■ **DIRECTIONS**
Restate word for word the span that opens with the line containing "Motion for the" and closes with the final line of the data; give only those lines.

■ **COLLECTED DATA**
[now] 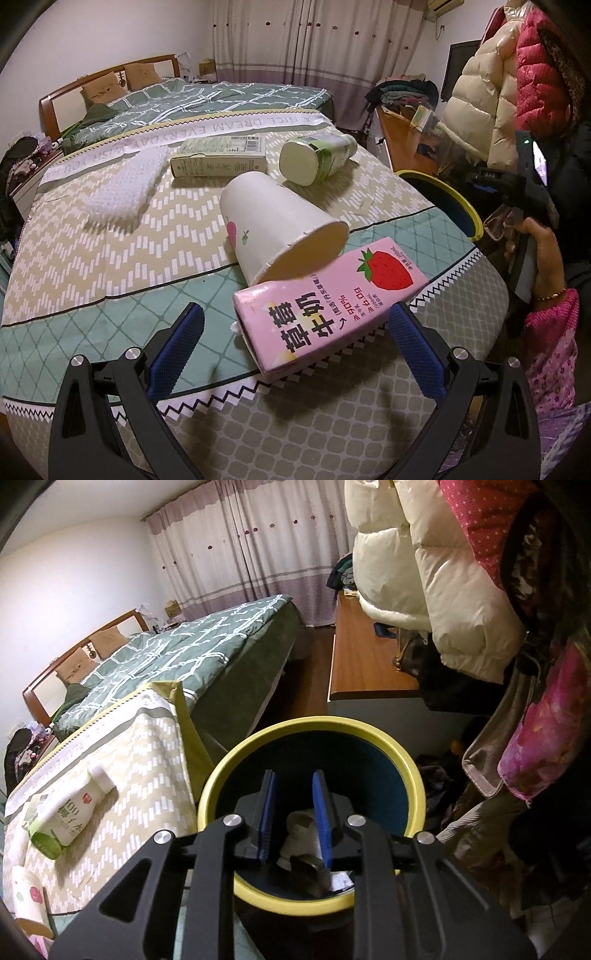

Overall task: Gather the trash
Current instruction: 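Grasp the pink strawberry milk carton with the left gripper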

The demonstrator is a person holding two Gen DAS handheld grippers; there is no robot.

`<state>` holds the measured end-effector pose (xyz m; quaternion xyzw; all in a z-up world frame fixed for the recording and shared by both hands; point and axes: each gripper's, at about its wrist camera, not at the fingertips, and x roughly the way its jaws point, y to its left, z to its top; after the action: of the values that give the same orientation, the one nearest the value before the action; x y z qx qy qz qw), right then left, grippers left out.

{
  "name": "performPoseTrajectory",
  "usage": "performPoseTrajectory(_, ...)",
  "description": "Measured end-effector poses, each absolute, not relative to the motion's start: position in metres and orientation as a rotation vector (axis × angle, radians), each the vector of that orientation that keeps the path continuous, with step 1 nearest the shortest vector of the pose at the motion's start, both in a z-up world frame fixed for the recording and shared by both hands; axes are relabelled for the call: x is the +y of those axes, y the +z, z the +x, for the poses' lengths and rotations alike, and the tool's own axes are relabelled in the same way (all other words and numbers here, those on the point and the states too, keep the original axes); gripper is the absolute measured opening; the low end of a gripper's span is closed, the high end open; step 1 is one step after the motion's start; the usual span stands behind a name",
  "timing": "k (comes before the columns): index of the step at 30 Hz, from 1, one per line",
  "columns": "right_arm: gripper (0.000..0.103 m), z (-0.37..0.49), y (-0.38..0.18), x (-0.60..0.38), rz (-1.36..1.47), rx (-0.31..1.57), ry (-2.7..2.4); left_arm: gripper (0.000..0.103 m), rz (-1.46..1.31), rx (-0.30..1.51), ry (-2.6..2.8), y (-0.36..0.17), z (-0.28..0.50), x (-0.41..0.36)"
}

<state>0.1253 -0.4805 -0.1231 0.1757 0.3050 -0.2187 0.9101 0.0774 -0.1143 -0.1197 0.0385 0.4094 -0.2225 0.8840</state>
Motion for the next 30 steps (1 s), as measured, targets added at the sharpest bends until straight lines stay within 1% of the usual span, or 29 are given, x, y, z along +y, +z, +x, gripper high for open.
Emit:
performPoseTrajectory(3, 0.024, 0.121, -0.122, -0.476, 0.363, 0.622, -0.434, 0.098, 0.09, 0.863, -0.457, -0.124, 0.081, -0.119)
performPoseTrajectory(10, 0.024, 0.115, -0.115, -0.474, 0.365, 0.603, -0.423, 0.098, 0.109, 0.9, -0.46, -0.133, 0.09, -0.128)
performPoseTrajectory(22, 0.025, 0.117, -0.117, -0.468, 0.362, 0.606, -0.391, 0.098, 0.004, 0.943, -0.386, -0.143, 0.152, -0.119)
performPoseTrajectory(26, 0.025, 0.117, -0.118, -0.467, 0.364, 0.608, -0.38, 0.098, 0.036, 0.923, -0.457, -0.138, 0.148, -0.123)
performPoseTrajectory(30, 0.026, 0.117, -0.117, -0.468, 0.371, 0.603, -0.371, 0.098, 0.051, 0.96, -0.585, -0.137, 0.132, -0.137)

■ **WRITTEN SOLUTION**
Motion for the next 30 steps (1 s), as measured, targets added at the sharpest bends until straight lines stay within 1% of the usual span, or 29 are given, x, y, z along +y, +z, +x, gripper high for open.
Emit:
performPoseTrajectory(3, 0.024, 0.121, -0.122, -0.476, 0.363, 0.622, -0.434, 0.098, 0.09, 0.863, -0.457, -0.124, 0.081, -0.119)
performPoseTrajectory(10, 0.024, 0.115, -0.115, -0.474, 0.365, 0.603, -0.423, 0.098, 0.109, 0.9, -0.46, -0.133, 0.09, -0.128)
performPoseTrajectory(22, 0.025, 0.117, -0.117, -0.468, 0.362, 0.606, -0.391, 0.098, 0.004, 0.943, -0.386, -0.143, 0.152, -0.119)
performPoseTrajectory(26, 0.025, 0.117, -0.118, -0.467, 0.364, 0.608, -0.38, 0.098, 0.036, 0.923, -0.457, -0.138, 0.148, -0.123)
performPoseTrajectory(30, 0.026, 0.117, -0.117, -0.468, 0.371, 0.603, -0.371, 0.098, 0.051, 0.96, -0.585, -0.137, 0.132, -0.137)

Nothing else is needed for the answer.